Alcinas Liebhaber Ruggiero wurde im Original von einem Kastraten gesungen. Echte Kastraten wie Carestini, dem Händel die Partie auf den Leib schrieb, oder Farinelli, die als Knaben kastriert wurden, damit sie nicht in den Stimmbruch kamen, gibt es heute nicht mehr – gefährliche Körperverletzung! Die Countertenöre, die solche Rollen heute singen, arbeiten mit ihrer Kopfstimme, was nicht der Technik eines Kastraten entspricht, der die Bruststimme eines Knaben im Körper eines Mannes hatte. In Bonn hat man sich entschieden, die Rolle mit der wundervollen Mezzosopranistin Charlotte Quadt zu besetzen, die der Partie nichts schuldig blieb. Im Frack wie im Militärmantel sah sie aus wie ein sehr attraktiver junger Mann, und bei der stilsicheren Gestaltung ihrer Arien rührte sie zu Tränen.

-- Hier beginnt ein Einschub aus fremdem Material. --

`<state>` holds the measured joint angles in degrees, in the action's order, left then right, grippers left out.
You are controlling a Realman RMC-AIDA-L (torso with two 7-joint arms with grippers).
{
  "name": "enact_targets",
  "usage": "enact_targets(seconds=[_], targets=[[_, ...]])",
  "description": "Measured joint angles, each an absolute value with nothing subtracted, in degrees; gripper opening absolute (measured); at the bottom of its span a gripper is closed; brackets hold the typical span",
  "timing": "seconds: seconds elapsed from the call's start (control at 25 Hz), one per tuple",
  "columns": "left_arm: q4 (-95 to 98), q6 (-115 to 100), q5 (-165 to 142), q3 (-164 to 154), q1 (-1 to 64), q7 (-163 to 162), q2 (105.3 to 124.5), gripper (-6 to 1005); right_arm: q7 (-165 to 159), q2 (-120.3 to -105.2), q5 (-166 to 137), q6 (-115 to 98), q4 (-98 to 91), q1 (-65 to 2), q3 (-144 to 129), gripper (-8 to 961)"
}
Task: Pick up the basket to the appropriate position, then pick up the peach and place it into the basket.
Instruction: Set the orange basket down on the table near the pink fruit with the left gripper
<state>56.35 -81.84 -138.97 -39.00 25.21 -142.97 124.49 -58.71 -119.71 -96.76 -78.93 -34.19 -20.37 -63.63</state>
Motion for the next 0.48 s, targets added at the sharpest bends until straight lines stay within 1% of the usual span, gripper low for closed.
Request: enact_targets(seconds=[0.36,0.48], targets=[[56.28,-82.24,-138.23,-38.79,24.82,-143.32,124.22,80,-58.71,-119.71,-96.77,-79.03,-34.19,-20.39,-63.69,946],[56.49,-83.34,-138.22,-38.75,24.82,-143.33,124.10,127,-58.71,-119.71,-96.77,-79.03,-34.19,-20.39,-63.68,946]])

Ruggieros Verlobte Bradamante alias Riccardo ist eine Frau, Anna Alás i Jove, die sich auf offener Bühne als Mann verkleidet. In den verliebt sich Morgana (Gloria Rehm), Alcinas Schwester, und brüskiert damit ihren Liebhaber Oronte, den Tenor Stefan Sbonnik. Der junge Oberto, der seinen in einen Löwen verwandelten Vater sucht, Nicole Wacker, ließ aufhorchen. Morgana hat die schönsten Koloratur-Arien, und es wurde durchgehend hervorragend gesungen, wozu die von Oberlinger instrumentierte Basso-continuo-Begleitung viel Farbe beitrug. Sie setzte die Instrumente des Beethoven-Orchesters und zusätzlich eine Laute und eine Blockflöte (die sie selbst spielte) typgerecht ein. In Barockopern ist die Begleitung der Arien nur grob skizziert, und die Dirigentin hat die Freiheit, die Generalbasslinie je nach Fähigkeit des Orchesters zu instrumentieren und dabei zum Beispiel auch Rezitative zusätzlich zum Cembalo mit drei Kontrabässen zu begleiten. Dabei hat sie eine ungeheure Farbigkeit geschaffen. Die meisten Einspielungen besetzen Ruggiero mit einer Mezzosopranistin und verwenden, wie Oberlinger in Bonn, moderne Instrumente.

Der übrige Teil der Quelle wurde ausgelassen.